__Provided material__.

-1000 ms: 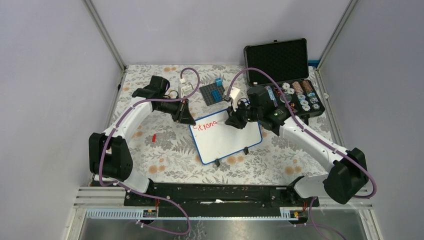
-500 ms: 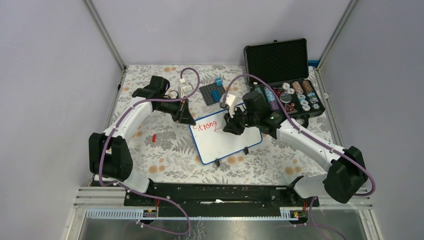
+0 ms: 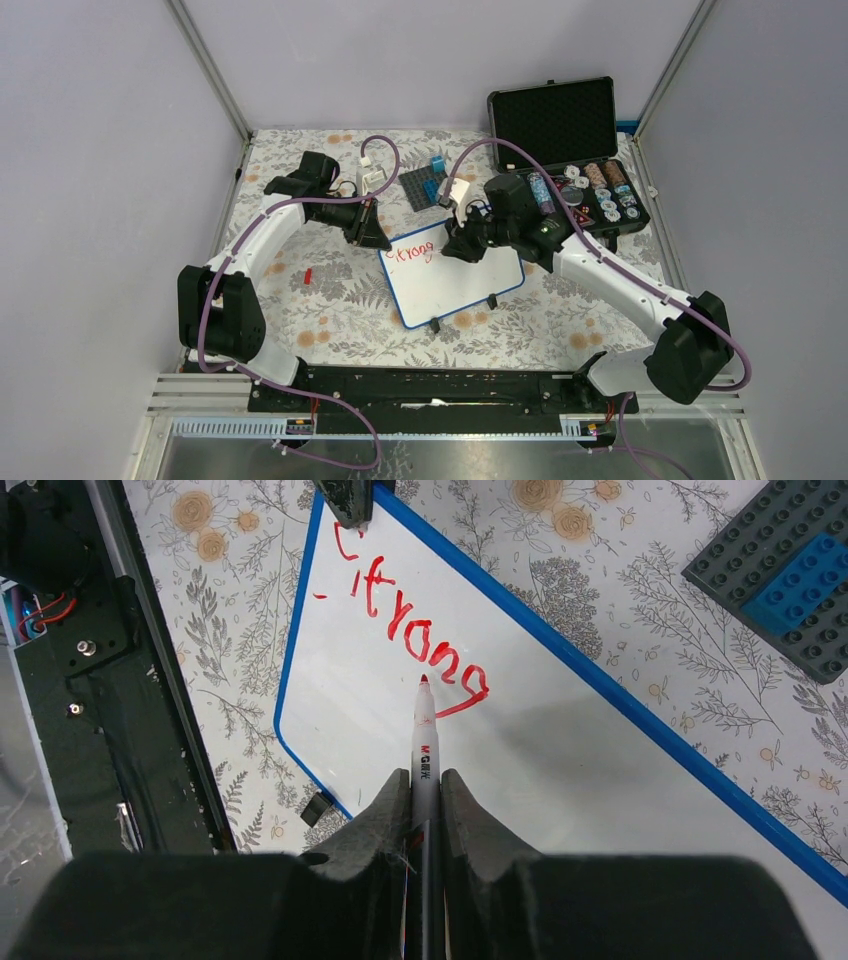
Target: Write a sentence on the whiteboard
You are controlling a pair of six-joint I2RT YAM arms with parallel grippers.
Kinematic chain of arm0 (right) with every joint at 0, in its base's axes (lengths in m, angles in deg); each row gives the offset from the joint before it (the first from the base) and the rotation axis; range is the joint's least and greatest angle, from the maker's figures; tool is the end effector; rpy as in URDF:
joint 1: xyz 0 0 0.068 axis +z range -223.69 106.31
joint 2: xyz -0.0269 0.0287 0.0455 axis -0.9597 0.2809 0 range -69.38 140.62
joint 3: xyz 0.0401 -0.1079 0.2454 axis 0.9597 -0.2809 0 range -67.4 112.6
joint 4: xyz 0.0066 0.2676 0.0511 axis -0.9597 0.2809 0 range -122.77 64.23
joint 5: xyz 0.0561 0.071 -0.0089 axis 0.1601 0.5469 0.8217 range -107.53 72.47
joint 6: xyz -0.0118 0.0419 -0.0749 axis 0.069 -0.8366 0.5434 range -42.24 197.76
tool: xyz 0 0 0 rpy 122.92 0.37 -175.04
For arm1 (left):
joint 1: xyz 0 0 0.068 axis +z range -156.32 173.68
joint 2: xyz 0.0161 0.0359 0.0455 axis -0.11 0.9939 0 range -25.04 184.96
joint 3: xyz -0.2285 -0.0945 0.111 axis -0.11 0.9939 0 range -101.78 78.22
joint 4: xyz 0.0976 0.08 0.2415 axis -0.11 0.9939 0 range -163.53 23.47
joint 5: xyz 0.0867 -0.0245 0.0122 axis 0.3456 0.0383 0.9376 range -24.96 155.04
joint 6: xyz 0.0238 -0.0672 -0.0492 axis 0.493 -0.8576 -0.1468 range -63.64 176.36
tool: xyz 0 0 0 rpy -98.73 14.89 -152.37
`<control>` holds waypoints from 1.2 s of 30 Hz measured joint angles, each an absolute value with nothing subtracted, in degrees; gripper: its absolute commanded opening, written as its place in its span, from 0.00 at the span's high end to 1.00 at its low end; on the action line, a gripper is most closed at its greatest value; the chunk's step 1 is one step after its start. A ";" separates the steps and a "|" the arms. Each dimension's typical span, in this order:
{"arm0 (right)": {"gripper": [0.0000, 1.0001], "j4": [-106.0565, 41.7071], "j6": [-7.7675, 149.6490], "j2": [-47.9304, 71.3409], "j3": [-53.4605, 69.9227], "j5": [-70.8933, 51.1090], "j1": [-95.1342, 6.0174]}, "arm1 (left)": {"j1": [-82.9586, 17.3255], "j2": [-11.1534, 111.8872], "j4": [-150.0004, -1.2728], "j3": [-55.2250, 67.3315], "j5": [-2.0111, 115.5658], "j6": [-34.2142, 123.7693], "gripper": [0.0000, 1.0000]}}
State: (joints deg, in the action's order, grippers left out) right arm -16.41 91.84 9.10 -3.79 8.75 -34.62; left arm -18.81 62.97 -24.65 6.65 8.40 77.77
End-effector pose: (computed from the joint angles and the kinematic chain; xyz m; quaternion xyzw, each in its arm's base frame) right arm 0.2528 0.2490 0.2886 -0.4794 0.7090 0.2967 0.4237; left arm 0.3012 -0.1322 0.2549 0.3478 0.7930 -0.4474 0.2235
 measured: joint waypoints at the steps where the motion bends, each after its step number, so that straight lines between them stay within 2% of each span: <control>1: 1.00 -16.24 91.84 8.95 -3.74 8.95 -34.68 | -18.81 62.97 -24.67 6.65 8.48 77.74 0.80; 7: 1.00 -14.64 91.93 7.40 -3.57 10.48 -36.06 | -19.03 62.97 -24.69 6.65 9.42 77.77 0.74; 26: 1.00 -5.94 95.01 3.88 -3.55 15.15 -38.09 | -19.97 63.97 -23.40 4.82 12.31 78.66 0.74; 36: 1.00 -5.18 95.34 4.07 -3.55 18.08 -44.10 | -20.45 64.98 -23.01 2.81 13.38 78.79 0.63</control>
State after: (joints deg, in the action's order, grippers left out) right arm -5.18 95.34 4.07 -3.55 18.08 -44.10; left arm -20.45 64.98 -23.01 2.81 13.38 78.79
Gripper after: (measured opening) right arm 0.193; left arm 0.333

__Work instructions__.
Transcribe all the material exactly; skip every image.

__Result of this task__.
-1000 ms: 
-500 ms: 
+0 ms: 
Target: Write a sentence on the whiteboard
You are controlling a pair of six-joint I2RT YAM arms with parallel grippers.
Kinematic chain of arm0 (right) with every joint at 0, in its base's axes (lengths in m, angles in deg); each row gives the offset from the joint before it (the first from the base) and the rotation axis; range is the joint's least and greatest angle, from the maker's figures; tool is the end effector; rpy as in URDF:
joint 1: xyz 0 0 0.068 axis +z range -223.69 106.31
joint 2: xyz -0.0269 0.0287 0.0455 axis -0.9597 0.2809 0 range -69.38 140.62
joint 3: xyz 0.0401 -0.1079 0.2454 axis 0.9597 -0.2809 0 range -67.4 112.6
joint 4: xyz 0.0066 0.2676 0.0511 axis -0.9597 0.2809 0 range -122.77 64.23
joint 5: xyz 0.0561 0.071 -0.0089 axis 0.1601 0.5469 0.8217 range -107.53 72.47
joint 6: xyz -0.0118 0.0419 -0.0749 axis 0.069 -0.8366 0.5434 range -42.24 197.76
tool: xyz 0 0 0 rpy 122.92 0.37 -175.04
For arm1 (left):
joint 1: xyz 0 0 0.068 axis +z range -156.32 173.68
joint 2: xyz 0.0161 0.0359 0.0455 axis -0.11 0.9939 0 range -25.04 184.96
joint 3: xyz -0.2285 -0.0945 0.111 axis -0.11 0.9939 0 range -101.78 78.22
joint 4: xyz 0.0976 0.08 0.2415 axis -0.11 0.9939 0 range -163.53 23.47
joint 5: xyz 0.0867 -0.0245 0.0122 axis 0.3456 0.0383 0.9376 range -24.96 155.04
joint 6: xyz 0.0238 -0.0672 -0.0492 axis 0.493 -0.8576 -0.1468 range -63.64 176.36
tool: xyz 0 0 0 rpy -98.73 14.89 -152.37
`<control>` holds waypoints from 1.2 s of 30 Hz measured joint angles, each an absolute value with nothing subtracted, in degrees; gripper: its absolute commanded opening, written as its place in its span, from 0.00 at the span's high end to 1.00 at its low end; on the action line, a gripper is most closed at its greatest value; the chunk's step 1 is one step after its start. A ";" separates the steps and a "|" the arms. Each dimension's typical span, in this order:
{"arm0 (right)": {"gripper": [0.0000, 1.0001], "j4": [-106.0565, 41.7071], "j6": [-7.7675, 149.6490], "j2": [-47.9304, 71.3409], "j3": [-53.4605, 69.9227], "j5": [-70.8933, 51.1090], "j1": [-95.1342, 6.0174]}, "arm1 (left)": {"j1": [-82.9586, 17.3255], "j2": [-11.1534, 111.8872], "j4": [-150.0004, -1.2728], "j3": [-55.2250, 67.3315], "j5": [-2.0111, 115.5658], "j6": [-34.2142, 123.7693], "gripper": [0.0000, 1.0000]}}
State: (joints deg, in the action's order, grippers left out) right arm -16.41 91.84 9.10 -3.79 8.75 -34.62; left arm -18.81 62.97 -24.65 6.65 8.40 77.77
End-effector pose: (computed from the joint angles and the kinematic chain; xyz m; quaternion xyzw, each in its arm's base frame) right arm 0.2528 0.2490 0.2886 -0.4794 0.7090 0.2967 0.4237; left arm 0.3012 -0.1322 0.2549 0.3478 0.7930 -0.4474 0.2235
 measured: joint waypoints at the steps where the motion bends, each after its step number, so that straight lines between them stay within 2% of each span: <control>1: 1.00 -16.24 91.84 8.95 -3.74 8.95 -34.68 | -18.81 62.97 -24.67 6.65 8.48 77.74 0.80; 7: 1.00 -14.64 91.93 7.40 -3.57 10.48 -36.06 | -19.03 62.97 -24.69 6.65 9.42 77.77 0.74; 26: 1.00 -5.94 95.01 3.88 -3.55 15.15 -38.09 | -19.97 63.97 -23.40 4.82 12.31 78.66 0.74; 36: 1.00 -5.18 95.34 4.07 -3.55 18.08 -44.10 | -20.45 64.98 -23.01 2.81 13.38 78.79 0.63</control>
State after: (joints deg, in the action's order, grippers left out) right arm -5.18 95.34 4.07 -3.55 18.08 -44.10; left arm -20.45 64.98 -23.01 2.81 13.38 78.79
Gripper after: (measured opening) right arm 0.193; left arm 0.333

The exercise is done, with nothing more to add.